We’ve had others come and go. Curious women, bored women, idealistic women. None of them ever looked past the surface. Past the novelty.

Grace sees.

God help me; shesees us.

I drag my thumb over my bottom lip and read again.

“McCartney is the dreamer. He sketches, carves, paints, and builds, seeing the angles the rest of us miss. He moves like he’s got music playing in his heart that no one else can hear, and somehow, you want to find a way to hear it, too.”

I blow out a slow breath, moved beyond words. My fingers itch for my pencil, for my guitar, for anything that can capture this feeling. Instead, I do something reckless and stupid. I open the blank line under her last sentence and type.

The words flow faster than I expected without any kind of planning.

“You walked into a place not built for you,

Wove yourself into the dust and the dew.

Wild hair, sharp tongue, softest soul in disguise,

You see us through patient, forgiving eyes.

Stay, city girl, trade concrete for sky.

We’re looking for forever, so just don’t say goodbye.”

My throat tightens as I type the last line. I sit there, staring at it like an idiot, heart hammering harder than it should.

It isn’t a poem. It isn’t quite a song, either, but I already hear the melody.

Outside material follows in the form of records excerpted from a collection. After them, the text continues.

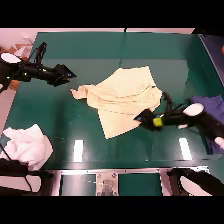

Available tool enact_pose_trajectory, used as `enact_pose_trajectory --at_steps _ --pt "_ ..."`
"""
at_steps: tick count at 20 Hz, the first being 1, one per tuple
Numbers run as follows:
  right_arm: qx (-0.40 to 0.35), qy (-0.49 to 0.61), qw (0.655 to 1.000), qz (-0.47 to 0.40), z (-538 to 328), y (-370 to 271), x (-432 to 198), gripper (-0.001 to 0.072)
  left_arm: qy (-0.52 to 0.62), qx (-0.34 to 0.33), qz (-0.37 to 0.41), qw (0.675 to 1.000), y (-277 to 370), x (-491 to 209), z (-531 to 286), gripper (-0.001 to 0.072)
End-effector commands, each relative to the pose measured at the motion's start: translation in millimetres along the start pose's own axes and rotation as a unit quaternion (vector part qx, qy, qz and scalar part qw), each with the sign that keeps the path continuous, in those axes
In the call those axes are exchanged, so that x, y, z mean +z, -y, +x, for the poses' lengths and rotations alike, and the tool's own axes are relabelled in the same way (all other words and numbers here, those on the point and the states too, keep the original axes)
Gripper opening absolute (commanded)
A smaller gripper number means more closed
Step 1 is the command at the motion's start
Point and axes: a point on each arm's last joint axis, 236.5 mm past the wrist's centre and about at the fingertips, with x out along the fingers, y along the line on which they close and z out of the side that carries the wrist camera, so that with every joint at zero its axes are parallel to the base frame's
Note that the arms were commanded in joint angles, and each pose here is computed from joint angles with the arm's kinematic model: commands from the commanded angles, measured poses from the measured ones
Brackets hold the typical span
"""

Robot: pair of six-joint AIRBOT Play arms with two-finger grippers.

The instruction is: Fold the shirts.

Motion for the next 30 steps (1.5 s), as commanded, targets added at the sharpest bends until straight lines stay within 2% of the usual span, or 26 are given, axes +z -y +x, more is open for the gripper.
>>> enact_pose_trajectory --at_steps 1,7,9,10,11,12,15,18,21,24,30 --pt "0.001 0.006 0.999 0.043 57.4 6.0 -45.0 0.0507 0.029 0.013 -0.001 1.000 -9.5 14.5 -5.1 0.0649" --pt "-0.007 -0.002 0.998 0.060 106.9 -17.2 -45.1 0.0506 0.037 0.017 0.012 0.999 -11.5 18.6 -5.4 0.0649" --pt "-0.003 -0.001 0.998 0.058 116.0 -29.7 -33.7 0.0461 0.029 0.014 0.012 0.999 -9.9 14.8 -5.1 0.0649" --pt "-0.001 0.000 0.999 0.053 120.3 -35.2 -28.7 0.0297 0.028 0.013 0.012 0.999 -9.7 14.3 -5.1 0.0650" --pt "0.003 -0.003 1.000 0.031 122.2 -41.3 -26.9 0.0053 0.027 0.013 0.013 0.999 -9.2 13.5 -5.1 0.0649" --pt "0.010 -0.014 1.000 0.000 120.5 -47.6 -28.5 0.0017 0.025 0.012 0.017 0.999 -9.1 12.9 -5.5 0.0650" --pt "0.006 -0.080 0.996 -0.037 94.8 -41.0 -40.3 0.0015 0.024 0.012 0.024 0.999 -9.0 12.6 -5.5 0.0650" --pt "-0.066 -0.079 0.994 -0.023 32.7 5.5 -13.1 0.0014 0.025 0.013 0.025 0.999 -9.4 12.8 -5.5 0.0650" --pt "-0.150 -0.038 0.987 0.050 -47.3 76.9 21.0 0.0014 0.018 0.026 0.030 0.999 -15.9 9.7 -5.3 0.0650" --pt "-0.194 0.016 0.972 0.135 -105.3 147.8 46.8 0.0014 0.009 0.037 0.034 0.999 -21.3 5.2 -5.1 0.0650" --pt "-0.184 0.204 0.940 0.204 -189.0 201.9 121.0 0.0014 -0.053 0.057 0.045 0.996 -25.8 -40.4 35.3 0.0650"
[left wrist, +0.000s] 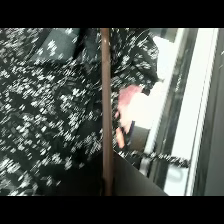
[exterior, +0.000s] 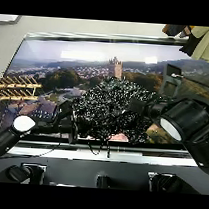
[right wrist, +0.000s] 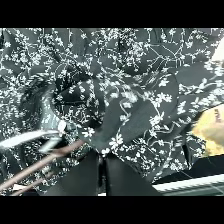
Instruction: Fold the clothes and pants, and hang the long-sleeved shirts on hangers.
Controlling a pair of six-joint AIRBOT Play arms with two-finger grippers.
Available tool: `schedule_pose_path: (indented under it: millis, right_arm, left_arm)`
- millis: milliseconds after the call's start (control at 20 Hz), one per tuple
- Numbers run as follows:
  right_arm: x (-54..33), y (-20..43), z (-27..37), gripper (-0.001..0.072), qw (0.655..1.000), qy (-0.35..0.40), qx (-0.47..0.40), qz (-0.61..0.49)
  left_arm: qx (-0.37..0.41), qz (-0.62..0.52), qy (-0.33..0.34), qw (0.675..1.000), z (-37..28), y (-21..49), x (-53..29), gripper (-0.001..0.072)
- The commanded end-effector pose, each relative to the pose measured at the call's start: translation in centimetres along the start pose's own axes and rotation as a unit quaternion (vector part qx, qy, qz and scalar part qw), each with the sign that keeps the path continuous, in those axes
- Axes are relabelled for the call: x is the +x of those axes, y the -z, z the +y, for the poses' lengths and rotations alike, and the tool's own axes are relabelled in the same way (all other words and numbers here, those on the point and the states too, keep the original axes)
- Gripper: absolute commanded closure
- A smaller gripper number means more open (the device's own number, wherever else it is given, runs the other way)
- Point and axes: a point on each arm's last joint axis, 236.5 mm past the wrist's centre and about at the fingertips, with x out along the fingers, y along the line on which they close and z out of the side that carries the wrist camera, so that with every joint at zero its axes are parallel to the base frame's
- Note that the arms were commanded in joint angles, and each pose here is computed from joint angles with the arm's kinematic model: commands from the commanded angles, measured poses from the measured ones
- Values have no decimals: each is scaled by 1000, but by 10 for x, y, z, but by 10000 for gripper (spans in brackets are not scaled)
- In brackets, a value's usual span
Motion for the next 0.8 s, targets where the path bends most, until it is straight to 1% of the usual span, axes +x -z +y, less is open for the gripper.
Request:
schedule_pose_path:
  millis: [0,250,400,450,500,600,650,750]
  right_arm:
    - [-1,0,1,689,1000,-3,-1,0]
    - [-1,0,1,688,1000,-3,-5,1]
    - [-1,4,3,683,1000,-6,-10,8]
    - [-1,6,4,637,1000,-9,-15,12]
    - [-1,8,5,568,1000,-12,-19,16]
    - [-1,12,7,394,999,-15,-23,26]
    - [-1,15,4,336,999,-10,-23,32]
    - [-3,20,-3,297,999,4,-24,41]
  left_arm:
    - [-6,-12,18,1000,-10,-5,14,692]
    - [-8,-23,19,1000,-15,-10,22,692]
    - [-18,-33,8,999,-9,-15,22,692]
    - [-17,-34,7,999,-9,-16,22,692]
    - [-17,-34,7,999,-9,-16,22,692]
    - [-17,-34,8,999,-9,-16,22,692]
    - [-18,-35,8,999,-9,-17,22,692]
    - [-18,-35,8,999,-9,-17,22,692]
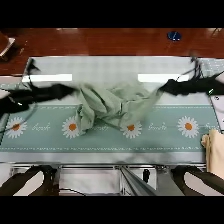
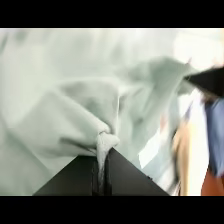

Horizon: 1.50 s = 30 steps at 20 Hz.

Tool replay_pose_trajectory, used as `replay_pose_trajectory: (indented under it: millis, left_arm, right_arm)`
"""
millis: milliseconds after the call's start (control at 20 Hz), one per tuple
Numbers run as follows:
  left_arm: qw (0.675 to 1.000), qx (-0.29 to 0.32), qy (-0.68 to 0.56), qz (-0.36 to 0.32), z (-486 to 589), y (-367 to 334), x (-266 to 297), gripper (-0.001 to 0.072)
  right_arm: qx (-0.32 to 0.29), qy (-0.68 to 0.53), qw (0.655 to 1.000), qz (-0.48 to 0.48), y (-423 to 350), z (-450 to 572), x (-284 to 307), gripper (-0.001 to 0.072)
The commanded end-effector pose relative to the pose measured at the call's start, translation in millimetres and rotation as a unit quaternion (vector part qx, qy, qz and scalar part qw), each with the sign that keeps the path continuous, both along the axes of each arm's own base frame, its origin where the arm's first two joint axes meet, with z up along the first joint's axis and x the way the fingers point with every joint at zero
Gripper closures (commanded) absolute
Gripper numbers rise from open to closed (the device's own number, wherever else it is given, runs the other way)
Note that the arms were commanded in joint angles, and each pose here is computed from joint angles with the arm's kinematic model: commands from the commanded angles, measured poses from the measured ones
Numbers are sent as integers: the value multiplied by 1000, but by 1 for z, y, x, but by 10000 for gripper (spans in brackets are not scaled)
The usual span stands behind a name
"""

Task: Fold the shirts.

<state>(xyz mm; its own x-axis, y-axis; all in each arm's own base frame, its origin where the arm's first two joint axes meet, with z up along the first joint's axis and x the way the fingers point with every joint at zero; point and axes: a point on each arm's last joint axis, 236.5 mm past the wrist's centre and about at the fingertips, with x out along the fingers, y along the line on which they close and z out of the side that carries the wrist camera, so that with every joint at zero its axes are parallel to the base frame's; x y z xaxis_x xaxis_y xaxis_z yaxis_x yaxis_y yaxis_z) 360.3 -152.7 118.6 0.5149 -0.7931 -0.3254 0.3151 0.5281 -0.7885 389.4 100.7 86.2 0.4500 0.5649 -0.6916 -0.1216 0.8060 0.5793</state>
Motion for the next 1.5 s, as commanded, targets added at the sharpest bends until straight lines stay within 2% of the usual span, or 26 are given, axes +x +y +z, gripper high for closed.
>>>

I pull back and hover my fingers over the delete key. I could erase it. I should.

But I don’t.

I scroll her article back to the top, leave my scrawled confessional quietly nestled where she’ll find it later, and close the lid so it won’t be obvious.

The sound of her footsteps overhead jolts me back to reality.

Her footsteps grow louder. Grace is moving fast, laughing into her phone as she descends the stairs. I snap to attention, panic fluttering in my chest.